**WHAT YOU WILL DO:**
Without any images, write the listing below out word for word.

**STORED DATA:**
..........

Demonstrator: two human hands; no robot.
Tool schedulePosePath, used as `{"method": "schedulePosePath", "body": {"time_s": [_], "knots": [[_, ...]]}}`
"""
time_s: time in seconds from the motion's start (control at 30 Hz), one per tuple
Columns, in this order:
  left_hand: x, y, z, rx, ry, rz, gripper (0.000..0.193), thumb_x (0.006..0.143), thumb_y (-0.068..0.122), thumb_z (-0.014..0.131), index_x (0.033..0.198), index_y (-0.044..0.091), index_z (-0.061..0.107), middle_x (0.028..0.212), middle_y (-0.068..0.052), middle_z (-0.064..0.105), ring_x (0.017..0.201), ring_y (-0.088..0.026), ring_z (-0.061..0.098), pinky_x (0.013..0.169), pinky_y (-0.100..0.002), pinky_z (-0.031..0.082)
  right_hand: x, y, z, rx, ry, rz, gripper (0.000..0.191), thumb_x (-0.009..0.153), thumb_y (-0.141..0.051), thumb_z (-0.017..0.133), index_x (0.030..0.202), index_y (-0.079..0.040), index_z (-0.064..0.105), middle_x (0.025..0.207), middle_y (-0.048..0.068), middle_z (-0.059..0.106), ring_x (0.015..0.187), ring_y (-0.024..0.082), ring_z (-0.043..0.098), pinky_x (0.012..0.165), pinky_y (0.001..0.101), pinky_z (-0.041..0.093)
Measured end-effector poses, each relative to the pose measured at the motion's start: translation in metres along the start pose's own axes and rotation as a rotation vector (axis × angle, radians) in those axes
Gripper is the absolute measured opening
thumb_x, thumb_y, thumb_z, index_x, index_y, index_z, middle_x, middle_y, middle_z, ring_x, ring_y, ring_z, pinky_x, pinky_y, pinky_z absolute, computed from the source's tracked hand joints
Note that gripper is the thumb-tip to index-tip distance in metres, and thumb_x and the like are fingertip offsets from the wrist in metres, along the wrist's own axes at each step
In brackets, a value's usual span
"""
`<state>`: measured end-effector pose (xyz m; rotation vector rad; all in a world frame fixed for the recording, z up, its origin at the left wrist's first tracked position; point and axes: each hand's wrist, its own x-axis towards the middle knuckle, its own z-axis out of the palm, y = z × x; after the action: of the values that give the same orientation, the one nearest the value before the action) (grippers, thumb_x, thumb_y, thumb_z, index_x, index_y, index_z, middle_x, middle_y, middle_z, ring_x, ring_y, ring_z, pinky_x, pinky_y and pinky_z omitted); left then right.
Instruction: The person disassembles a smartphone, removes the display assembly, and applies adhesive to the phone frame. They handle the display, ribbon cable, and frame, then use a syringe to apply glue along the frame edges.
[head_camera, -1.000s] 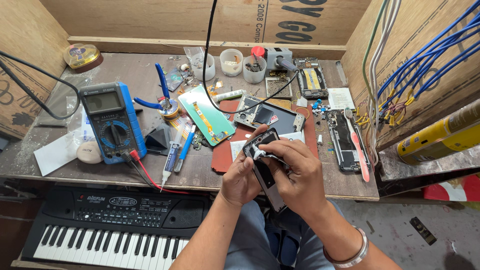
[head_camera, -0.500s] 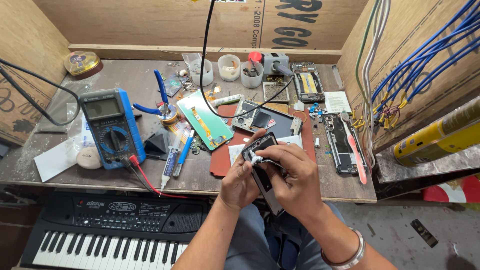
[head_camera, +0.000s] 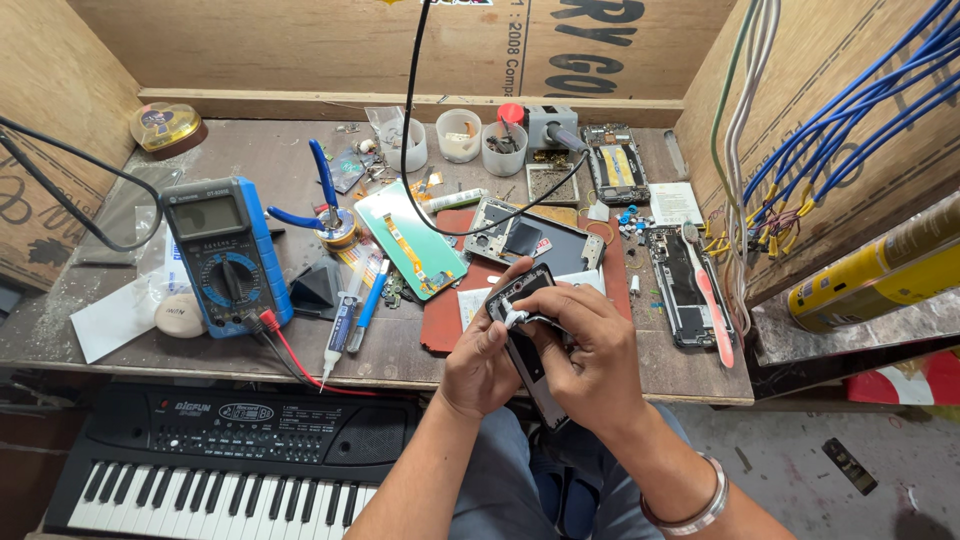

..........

**SOLUTION:**
Demonstrator: two human hands; no robot.
Tool schedulePosePath, used as `{"method": "schedulePosePath", "body": {"time_s": [_], "knots": [[_, ...]]}}`
"""
time_s: time in seconds from the motion's start (control at 30 Hz), one per tuple
Columns, in this order:
  left_hand: x, y, z, rx, ry, rz, gripper (0.000..0.193), thumb_x (0.006..0.143), thumb_y (-0.068..0.122), thumb_z (-0.014..0.131), index_x (0.033..0.198), index_y (-0.044..0.091), index_z (-0.061..0.107), middle_x (0.028..0.212), middle_y (-0.068..0.052), middle_z (-0.064..0.105), ring_x (0.017..0.201), ring_y (-0.088..0.026), ring_z (-0.061..0.098), pinky_x (0.013..0.169), pinky_y (-0.100..0.002), pinky_z (-0.031..0.082)
  right_hand: x, y, z, rx, ry, rz, gripper (0.000..0.191), thumb_x (-0.009..0.153), thumb_y (-0.141..0.051), thumb_z (-0.017..0.133), index_x (0.030..0.202), index_y (-0.079..0.040), index_z (-0.064..0.105), middle_x (0.025..0.207), middle_y (-0.048..0.068), middle_z (-0.059..0.106), ring_x (0.015..0.187), ring_y (-0.024..0.082), ring_z (-0.043..0.098), pinky_x (0.012..0.165), pinky_y (0.001..0.101), pinky_z (-0.041..0.093)
Measured end-effector poses, each relative to the pose measured at the motion's start: translation in metres along the start pose's own axes and rotation as a rotation vector (axis × angle, radians) in those axes
Gripper is the absolute measured opening
thumb_x, thumb_y, thumb_z, index_x, index_y, index_z, middle_x, middle_y, middle_z, ring_x, ring_y, ring_z, pinky_x, pinky_y, pinky_z absolute, computed from the source's tracked hand joints
Note that gripper is the thumb-tip to index-tip distance in metres, and thumb_x and the like are fingertip offsets from the wrist in metres, along the wrist's own axes at each step
In brackets, a value's usual span
"""
`<state>`: measured end-effector pose (xyz m; rotation vector rad; all in a world frame fixed for the recording, z up, its origin at the left wrist's first tracked position; point and axes: each hand's wrist, its own x-axis towards the middle knuckle, its own z-axis out of the palm, y = z × x; after the action: of the values that give the same orientation, the one nearest the value before the action) (grippers, thumb_x, thumb_y, thumb_z, index_x, index_y, index_z, middle_x, middle_y, middle_z, ring_x, ring_y, ring_z, pinky_x, pinky_y and pinky_z omitted); left then right.
Instruction: The person disassembles a smartphone, removes the display assembly, and applies adhesive to the phone frame. They handle the display, ribbon cable, and frame, then use a syringe to apply glue along the frame edges.
[head_camera, -1.000s] 
[head_camera, -0.500s] 
[head_camera, +0.000s] 

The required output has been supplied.